YOUR ASSIGNMENT >>
Please retype the material beneath this task exactly, starting with its first line and finishing with the line containing "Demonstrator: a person".

[[ INPUT DATA, beginning ]]

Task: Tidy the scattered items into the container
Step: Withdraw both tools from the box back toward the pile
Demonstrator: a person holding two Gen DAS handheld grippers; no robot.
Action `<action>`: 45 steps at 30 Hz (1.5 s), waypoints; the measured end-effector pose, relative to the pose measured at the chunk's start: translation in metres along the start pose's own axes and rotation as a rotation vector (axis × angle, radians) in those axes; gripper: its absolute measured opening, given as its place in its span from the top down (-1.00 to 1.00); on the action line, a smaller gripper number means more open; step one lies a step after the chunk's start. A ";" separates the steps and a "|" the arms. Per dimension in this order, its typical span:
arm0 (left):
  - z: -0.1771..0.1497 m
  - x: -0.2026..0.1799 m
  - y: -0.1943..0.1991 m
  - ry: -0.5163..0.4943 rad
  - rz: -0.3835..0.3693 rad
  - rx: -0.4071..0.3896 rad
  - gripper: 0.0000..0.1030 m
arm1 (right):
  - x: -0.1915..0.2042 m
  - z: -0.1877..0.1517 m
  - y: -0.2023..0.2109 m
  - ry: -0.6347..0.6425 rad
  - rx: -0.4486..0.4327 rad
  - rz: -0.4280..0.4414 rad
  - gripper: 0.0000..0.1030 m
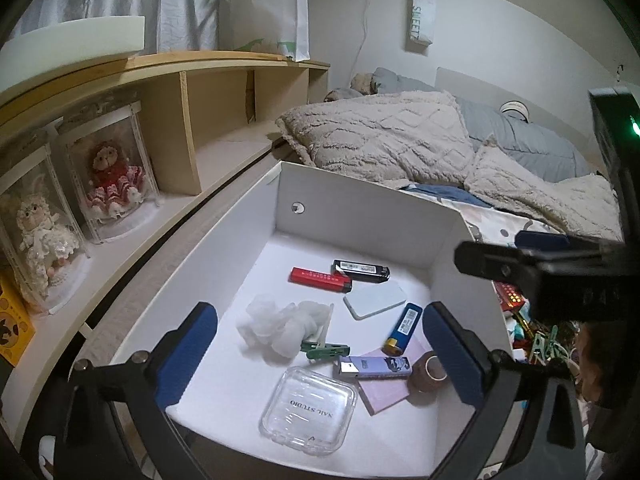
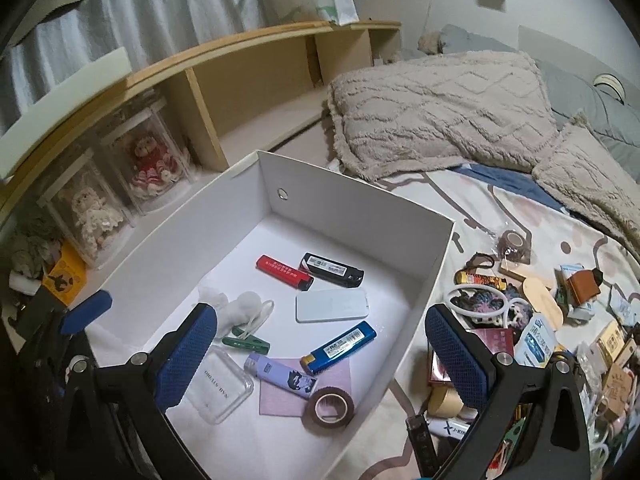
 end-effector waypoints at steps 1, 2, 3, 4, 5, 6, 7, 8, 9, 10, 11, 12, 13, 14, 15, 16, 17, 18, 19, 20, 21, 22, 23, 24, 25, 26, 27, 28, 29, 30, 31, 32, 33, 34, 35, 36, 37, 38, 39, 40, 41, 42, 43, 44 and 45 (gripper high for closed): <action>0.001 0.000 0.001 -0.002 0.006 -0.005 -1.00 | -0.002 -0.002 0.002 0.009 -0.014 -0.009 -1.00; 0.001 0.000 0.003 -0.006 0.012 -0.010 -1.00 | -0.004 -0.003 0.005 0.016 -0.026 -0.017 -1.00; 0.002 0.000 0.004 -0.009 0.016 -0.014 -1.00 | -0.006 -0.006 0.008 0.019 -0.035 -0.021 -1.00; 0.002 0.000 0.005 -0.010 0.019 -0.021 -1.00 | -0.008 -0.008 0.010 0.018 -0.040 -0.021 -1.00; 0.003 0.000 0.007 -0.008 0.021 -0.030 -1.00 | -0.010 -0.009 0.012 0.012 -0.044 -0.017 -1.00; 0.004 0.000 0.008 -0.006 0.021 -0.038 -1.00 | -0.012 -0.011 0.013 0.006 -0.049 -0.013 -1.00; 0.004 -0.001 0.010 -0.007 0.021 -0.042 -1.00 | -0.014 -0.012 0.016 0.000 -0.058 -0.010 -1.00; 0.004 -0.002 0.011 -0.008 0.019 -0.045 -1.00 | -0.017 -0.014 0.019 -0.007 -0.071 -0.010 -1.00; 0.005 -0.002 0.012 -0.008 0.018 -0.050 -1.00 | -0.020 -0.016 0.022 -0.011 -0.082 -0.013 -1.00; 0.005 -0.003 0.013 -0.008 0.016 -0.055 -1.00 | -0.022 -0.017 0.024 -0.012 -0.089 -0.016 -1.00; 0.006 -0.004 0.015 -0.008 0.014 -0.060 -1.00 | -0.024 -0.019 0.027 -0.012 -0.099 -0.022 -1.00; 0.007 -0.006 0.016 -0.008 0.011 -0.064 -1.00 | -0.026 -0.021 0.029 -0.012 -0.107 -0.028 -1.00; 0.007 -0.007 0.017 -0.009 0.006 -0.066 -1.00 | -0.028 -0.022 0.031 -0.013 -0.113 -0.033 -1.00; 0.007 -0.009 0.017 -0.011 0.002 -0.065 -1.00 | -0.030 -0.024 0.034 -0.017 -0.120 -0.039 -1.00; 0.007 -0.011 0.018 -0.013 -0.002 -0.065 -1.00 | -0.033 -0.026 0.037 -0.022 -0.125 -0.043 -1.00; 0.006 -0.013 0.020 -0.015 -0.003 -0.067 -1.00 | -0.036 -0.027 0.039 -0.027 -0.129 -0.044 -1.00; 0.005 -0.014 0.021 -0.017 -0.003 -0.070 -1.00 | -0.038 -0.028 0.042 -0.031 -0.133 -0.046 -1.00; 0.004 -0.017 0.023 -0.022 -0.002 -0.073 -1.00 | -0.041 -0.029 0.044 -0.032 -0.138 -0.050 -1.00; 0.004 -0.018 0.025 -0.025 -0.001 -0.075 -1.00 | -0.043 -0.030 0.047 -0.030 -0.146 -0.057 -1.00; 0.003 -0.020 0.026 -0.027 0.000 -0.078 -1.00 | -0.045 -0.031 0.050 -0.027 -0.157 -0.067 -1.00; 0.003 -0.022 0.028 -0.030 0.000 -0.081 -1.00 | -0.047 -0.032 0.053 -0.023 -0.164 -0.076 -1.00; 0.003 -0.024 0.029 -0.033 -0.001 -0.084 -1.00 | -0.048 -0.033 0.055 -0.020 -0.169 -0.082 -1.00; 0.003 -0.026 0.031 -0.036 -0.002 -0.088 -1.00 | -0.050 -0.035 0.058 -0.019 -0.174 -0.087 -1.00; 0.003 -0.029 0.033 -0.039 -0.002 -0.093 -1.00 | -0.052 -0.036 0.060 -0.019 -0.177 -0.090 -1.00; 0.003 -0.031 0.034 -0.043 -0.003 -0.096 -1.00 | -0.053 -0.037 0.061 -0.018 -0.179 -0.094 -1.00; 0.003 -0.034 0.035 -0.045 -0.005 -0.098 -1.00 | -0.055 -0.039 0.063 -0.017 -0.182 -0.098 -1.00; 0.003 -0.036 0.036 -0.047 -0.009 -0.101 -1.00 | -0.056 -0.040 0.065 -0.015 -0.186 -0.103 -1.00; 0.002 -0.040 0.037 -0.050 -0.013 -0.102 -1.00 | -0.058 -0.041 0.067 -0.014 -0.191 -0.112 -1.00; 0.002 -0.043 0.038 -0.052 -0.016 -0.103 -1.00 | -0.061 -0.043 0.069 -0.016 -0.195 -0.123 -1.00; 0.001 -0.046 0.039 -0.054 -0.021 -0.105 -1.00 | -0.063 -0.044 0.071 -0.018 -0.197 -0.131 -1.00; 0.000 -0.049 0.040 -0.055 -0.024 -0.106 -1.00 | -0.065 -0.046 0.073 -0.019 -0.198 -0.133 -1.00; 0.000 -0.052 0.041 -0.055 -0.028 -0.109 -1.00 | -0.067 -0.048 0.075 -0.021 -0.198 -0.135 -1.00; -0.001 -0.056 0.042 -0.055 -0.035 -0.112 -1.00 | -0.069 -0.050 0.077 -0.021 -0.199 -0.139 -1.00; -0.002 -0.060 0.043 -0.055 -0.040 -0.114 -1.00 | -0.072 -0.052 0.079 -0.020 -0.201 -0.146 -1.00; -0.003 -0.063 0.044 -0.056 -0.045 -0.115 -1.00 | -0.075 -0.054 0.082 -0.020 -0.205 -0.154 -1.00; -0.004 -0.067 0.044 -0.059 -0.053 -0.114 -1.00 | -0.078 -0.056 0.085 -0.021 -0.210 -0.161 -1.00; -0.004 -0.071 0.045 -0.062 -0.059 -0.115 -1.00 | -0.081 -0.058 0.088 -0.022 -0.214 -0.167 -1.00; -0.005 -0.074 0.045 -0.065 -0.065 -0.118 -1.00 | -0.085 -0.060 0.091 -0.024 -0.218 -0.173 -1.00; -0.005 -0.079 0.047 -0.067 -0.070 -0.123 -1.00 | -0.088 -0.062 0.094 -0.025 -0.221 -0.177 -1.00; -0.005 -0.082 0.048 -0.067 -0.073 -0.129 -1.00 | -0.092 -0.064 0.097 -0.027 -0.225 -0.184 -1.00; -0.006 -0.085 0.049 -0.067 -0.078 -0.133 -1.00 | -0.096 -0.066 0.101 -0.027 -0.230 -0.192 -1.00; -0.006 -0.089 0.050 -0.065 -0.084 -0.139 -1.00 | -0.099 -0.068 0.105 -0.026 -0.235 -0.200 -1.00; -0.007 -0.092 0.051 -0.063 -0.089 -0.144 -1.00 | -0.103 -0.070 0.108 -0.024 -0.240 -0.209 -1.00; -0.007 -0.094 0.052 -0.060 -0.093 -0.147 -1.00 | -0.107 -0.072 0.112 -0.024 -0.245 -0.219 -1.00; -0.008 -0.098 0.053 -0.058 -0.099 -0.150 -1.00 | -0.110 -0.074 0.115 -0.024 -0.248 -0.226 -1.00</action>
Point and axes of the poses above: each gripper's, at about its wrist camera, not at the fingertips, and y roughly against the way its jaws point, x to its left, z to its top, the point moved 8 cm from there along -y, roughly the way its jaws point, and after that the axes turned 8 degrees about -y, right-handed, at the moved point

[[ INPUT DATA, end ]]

EXERCISE RESPONSE >>
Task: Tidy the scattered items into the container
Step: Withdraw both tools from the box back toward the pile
Demonstrator: a person holding two Gen DAS handheld grippers; no robot.

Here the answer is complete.